18.In Kenya Oil Company Limited & Another v. Kenya Pipeline Co. NRB [2014] eKLR, the Court of Appeal cited with approval the following dicta by Steyn LJ., in Geogas S.A v Trammo Gas Ltd (The "Baleares") 1 Lloyds LR 215: -The arbitrators are the masters of the facts. On an appeal, the court must decide any question of law arising from an award on the basis of a full and unqualified acceptance of the findings of fact of the arbitrators. It is irrelevant whether the court considers those findings of fact to be right or wrong. It also does not matter how obvious a mistake by the arbitrators on issues of fact might be, or what the scale of the financial consequences of the mistake of fact might be. That is, of course, an unsurprising position. After all, the very reason why parties conclude an arbitration agreement is because they do not wish to litigate in the courts. Parties who submit their disputes to arbitration bind themselves by agreement to honour the arbitrators’ award on the facts. The principle of party autonomy decrees that a court ought never to question the arbitrators’ findings of fact.”
19.The grounds upon which the present application was founded on were that the tribunal considered matters that were not before it, that the tribunal re-wrote the contract between the parties and that the award was against the public policy of Kenya.
20.On what amounts to public policy, Ringera J held in Christ for All Nations v. Apollo insurance Company Limited [2002] EA 366 that: -Public policy is a broad concept incapable of precise definition. An award can be set aside under Section 35 (2) (b) (ii) of the Arbitration Act as being inconsistent with the public policy of Kenya if it is shown that it was either (a) inconsistent with the Constitution or any other law of Kenya whether written or unwritten, or (b) inimical to the national interest of Kenya, or (c) contrary to justice and morality.”
21.In Mall Developers Limited v Postal Corporation of Kenya ML Misc. No. 26 of 2013 [2014] eKLR, the court observed that: -Public policy must have a connotation of national interest. It cannot mean fairness and justice as was submitted by the parties herein as it was only the Claimant and the Respondent who were individuals entitled to be affected by the decision of the Arbitrator. They did not both demonstrate to this court how the decision by the Arbitrator would negatively affect, impact or infringe the rights of third parties and thus offend public policy.”
22.Further, in Kenya Shell Limited v Kobil Petroleum Limited [2006] eKLR, the Court of Appeal, addressed the effect of section 35 of the Arbitration Act, as follows: -An award could be set aside under section 35(2) (b) (ii) of the Arbitration Act as being inconsistent with the public policy of Kenya if it is shown that it was either (a) inconsistent with the Constitution or to other laws of Kenya, whether written or unwritten or (b) Inimical to the national interest of Kenya or (c) contrary to justice or morality.”
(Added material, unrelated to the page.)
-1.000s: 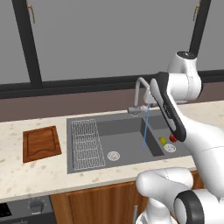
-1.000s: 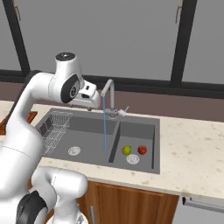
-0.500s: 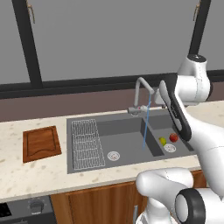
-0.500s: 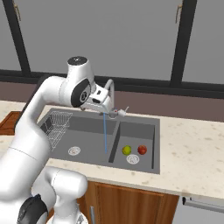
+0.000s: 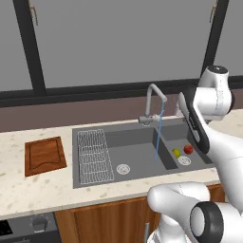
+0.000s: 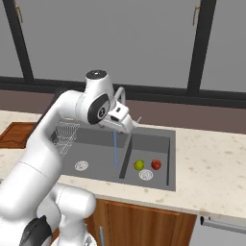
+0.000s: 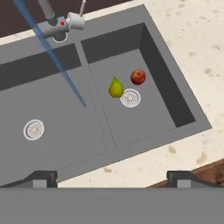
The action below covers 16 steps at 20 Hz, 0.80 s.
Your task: Pick the apple, pear from the sink and place them on the cutting board to airdry. Then turn off the sink faucet.
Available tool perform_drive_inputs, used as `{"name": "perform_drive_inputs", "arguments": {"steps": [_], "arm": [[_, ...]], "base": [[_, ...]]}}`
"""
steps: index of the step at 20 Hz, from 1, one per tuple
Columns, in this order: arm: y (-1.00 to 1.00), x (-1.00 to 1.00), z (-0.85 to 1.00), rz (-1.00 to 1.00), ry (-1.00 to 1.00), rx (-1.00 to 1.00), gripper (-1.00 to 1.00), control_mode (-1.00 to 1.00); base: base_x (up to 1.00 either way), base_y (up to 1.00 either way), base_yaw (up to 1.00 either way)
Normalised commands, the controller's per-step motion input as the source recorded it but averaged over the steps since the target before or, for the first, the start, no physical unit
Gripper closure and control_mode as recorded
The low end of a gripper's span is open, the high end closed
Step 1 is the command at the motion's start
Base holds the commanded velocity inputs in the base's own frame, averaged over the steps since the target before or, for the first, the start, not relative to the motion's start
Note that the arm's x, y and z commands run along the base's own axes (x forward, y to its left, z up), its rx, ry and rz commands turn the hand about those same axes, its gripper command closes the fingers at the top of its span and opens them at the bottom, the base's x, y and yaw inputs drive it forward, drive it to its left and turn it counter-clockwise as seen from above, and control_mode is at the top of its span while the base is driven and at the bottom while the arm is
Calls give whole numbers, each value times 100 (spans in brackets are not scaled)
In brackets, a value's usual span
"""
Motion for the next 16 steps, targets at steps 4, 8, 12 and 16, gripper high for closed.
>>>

23.The respondent contended that the tribunal did not confine itself to the provisions of the contract but rather relied on the FIDIC Conditions in his decision. It submitted that the tribunal computed interest monthly rather than on the prevailing lending rates. Further, it faulted the tribunal for allegedly contradicting the provisions of the PPADA on the interest.
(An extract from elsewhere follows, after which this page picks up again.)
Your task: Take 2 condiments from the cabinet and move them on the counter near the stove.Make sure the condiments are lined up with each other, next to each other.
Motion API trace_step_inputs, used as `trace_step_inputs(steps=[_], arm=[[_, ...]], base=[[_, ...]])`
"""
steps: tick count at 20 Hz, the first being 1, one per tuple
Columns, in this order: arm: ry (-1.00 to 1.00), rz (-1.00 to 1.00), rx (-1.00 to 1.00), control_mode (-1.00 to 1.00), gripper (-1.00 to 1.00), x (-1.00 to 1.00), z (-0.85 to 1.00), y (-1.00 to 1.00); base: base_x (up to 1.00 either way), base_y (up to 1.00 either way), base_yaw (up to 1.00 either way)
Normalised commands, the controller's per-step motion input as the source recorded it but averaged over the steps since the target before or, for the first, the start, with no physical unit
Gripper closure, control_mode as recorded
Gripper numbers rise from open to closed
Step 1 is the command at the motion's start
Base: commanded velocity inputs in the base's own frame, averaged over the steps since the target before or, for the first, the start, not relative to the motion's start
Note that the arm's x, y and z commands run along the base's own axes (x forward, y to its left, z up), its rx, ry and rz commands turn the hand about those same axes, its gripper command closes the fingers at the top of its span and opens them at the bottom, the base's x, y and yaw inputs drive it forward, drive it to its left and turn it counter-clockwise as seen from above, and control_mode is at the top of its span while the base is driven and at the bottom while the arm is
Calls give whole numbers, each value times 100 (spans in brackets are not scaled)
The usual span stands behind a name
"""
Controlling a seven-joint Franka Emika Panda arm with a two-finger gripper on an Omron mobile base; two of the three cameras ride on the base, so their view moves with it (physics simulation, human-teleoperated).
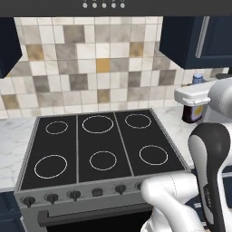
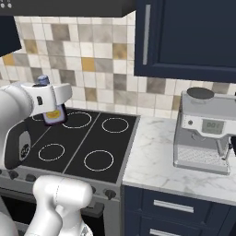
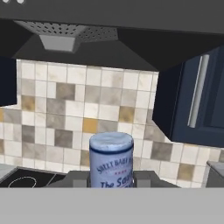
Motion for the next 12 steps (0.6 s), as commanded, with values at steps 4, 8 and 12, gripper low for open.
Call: trace_step_inputs(steps=[4,8,12], arm=[[3,0,0,-100,100,4,-10,-4],[36,24,0,-100,100,38,-61,-19],[35,27,0,-100,100,48,-65,-38]], base=[[0,0,0],[0,0,0],[0,0,0]])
24.From the record, it is not in dispute that the contract between the parties was executed in the year 2014. The applicant has relied on section 140 of the PPADA which provides that the interest on delayed performance would be paid based on prevailing mean commercial lending rate as determined by Central Bank of Kenya.
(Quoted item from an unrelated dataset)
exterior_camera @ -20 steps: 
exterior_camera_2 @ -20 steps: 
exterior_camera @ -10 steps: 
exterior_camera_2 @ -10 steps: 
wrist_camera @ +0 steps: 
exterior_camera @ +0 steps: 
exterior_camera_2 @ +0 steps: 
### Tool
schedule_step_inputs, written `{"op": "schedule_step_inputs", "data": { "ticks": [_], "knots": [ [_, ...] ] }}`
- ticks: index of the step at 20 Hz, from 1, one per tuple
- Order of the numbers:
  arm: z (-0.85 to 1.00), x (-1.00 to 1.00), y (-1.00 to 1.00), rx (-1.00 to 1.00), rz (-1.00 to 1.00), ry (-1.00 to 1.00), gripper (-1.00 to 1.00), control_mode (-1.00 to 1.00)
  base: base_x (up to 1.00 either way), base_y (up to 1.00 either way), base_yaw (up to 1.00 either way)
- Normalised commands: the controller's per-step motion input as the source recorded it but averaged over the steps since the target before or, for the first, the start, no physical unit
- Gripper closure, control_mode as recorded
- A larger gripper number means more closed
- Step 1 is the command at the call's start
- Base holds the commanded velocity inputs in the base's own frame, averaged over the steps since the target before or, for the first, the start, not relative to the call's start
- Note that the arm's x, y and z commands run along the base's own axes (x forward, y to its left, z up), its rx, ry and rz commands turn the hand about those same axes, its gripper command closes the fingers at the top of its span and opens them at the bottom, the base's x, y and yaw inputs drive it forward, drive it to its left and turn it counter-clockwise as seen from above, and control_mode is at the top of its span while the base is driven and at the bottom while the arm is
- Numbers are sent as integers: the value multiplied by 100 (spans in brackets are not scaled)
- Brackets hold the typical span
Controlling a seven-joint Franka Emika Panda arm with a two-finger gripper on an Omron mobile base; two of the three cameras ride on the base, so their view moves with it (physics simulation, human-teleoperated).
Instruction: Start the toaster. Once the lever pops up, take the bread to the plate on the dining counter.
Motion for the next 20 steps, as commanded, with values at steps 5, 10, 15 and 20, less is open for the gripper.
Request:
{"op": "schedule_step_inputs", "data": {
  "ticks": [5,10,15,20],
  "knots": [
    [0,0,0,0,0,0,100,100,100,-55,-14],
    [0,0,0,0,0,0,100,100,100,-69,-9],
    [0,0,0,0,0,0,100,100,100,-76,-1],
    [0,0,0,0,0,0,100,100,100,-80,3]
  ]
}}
25.In its decision, the tribunal awarded compound interest at 3% above the discount rate of the Central Bank of Kenya. In my view, the respondent did not demonstrate how the award was against the law. There is no evidence that section 140 of the PPADA was meant to apply retrospectively. This is so because the contract was governed by the provisions of law that were in place before the enactment of the PPADA.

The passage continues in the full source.